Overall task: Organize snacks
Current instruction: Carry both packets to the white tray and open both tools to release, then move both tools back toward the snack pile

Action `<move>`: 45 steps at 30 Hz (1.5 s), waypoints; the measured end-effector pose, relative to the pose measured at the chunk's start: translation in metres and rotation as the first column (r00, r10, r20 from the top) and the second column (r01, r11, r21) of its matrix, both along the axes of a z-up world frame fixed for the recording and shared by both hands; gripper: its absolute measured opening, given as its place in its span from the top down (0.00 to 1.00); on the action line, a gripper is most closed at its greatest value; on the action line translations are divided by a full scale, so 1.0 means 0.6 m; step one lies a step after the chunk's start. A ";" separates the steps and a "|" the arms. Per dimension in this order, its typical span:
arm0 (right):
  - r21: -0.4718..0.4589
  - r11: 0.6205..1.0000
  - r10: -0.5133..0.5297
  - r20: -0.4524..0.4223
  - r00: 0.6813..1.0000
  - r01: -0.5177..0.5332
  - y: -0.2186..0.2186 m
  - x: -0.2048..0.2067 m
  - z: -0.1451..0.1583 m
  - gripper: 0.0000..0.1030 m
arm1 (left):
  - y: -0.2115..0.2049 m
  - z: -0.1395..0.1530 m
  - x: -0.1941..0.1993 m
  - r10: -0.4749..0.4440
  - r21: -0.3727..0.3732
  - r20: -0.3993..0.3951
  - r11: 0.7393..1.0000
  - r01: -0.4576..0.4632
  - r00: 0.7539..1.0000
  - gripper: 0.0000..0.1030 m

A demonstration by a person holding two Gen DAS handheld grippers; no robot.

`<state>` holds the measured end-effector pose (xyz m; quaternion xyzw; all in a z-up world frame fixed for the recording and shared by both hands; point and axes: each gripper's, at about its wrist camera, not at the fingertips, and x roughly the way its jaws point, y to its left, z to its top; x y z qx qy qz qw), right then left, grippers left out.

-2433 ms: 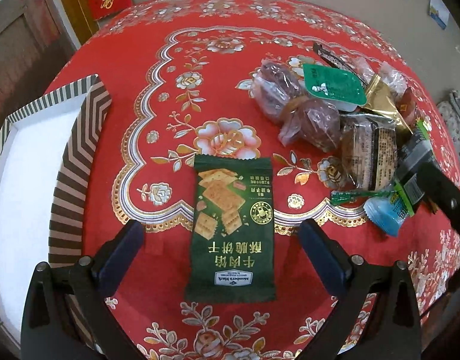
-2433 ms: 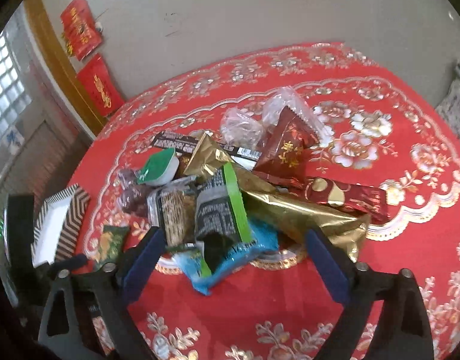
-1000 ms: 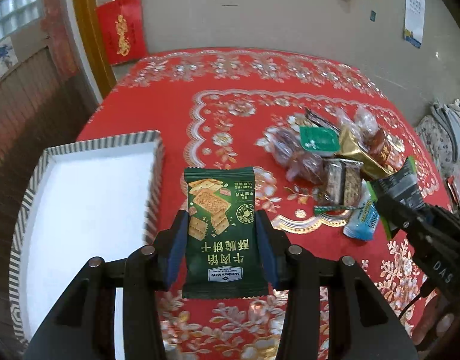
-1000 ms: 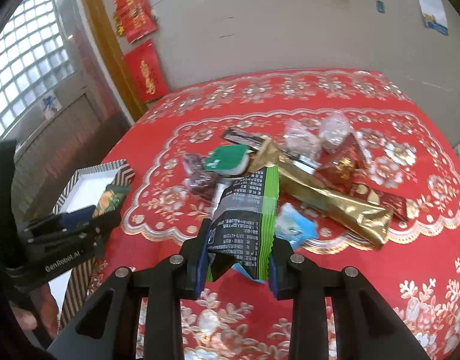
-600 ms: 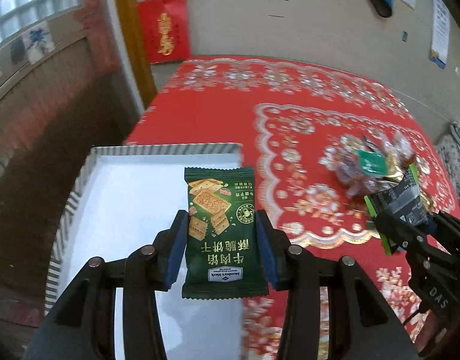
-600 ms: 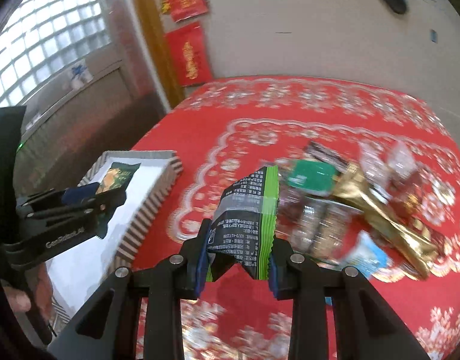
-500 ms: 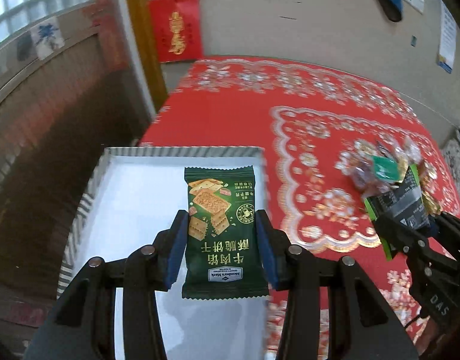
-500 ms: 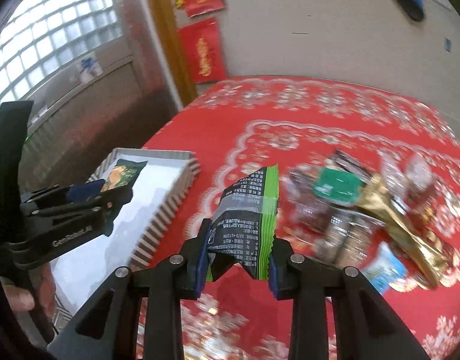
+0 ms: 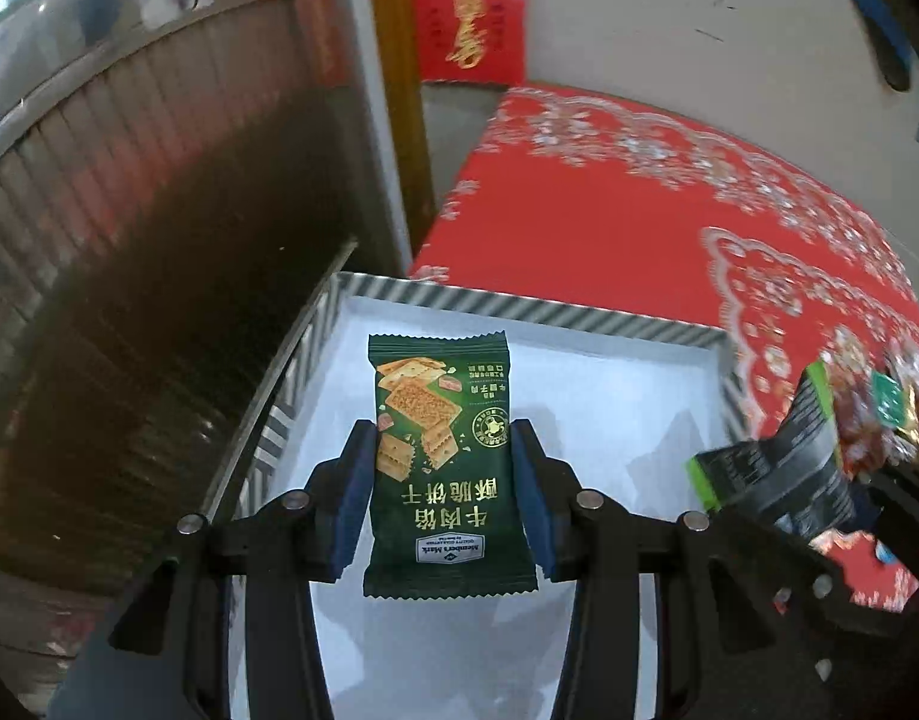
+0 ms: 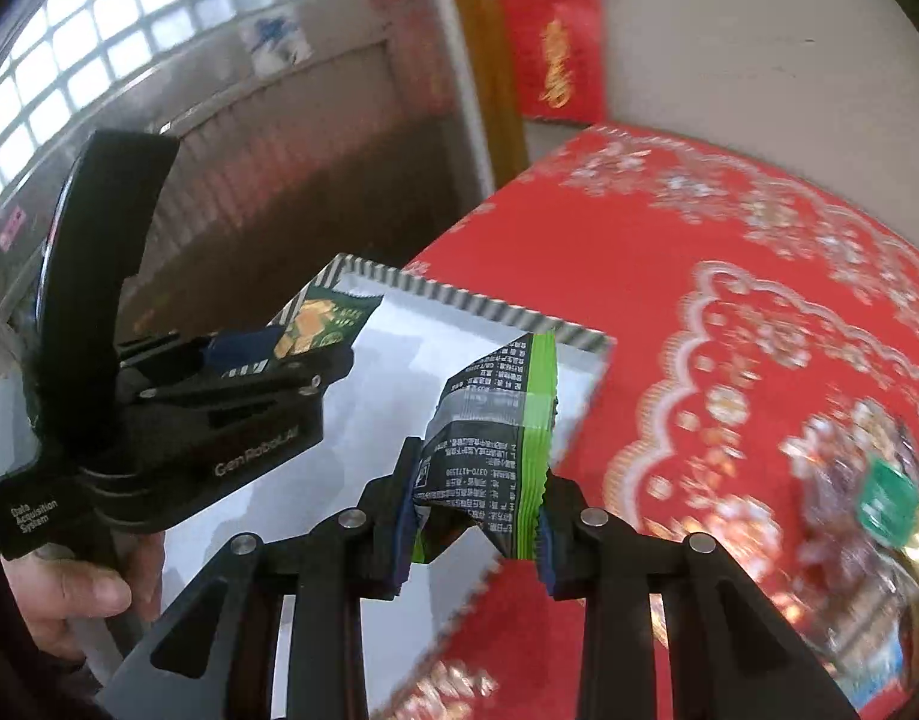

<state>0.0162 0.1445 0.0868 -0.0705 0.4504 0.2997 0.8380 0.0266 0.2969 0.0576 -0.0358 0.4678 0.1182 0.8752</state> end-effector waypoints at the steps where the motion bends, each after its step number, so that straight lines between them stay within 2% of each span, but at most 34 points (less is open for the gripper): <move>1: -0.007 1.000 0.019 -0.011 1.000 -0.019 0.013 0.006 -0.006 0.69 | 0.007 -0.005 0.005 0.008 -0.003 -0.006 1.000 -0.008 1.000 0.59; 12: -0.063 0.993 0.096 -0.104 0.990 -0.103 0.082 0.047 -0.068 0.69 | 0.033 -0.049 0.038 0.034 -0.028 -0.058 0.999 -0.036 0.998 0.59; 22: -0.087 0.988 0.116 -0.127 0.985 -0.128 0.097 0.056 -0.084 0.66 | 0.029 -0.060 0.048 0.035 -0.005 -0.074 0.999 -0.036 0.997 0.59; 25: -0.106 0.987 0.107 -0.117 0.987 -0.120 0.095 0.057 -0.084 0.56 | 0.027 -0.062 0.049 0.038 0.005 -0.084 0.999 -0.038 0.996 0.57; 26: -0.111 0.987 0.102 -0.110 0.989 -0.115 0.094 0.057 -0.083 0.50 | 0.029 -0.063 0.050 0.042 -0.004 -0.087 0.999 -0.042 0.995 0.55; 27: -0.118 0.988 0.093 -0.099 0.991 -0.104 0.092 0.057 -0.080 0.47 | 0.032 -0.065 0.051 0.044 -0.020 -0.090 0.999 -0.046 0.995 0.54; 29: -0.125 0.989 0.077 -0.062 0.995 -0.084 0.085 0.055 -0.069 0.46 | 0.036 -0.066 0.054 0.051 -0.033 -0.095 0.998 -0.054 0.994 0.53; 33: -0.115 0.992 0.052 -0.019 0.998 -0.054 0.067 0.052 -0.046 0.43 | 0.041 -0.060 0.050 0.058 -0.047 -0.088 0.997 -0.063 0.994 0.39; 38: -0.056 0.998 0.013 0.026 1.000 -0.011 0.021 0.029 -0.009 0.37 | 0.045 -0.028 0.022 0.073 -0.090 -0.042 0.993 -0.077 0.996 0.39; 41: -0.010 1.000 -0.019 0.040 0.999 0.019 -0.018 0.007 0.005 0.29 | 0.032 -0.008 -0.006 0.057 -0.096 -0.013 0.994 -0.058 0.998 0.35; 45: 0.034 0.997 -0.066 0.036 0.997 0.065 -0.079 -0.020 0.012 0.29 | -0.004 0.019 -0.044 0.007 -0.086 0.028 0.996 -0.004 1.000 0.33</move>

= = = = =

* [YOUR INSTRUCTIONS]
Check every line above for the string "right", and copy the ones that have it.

* [SOLUTION FOR THIS EXERCISE]
arm0 (right):
`<state>` holds the measured end-effector pose (xyz m; quaternion xyzw; all in a z-up world frame fixed for the recording and shared by both hands; point and axes: each gripper's, at about its wrist camera, not at the fingertips, and x roughly the way its jaws point, y to its left, z to its top; x y z qx qy qz qw), right then left, grippers left out.

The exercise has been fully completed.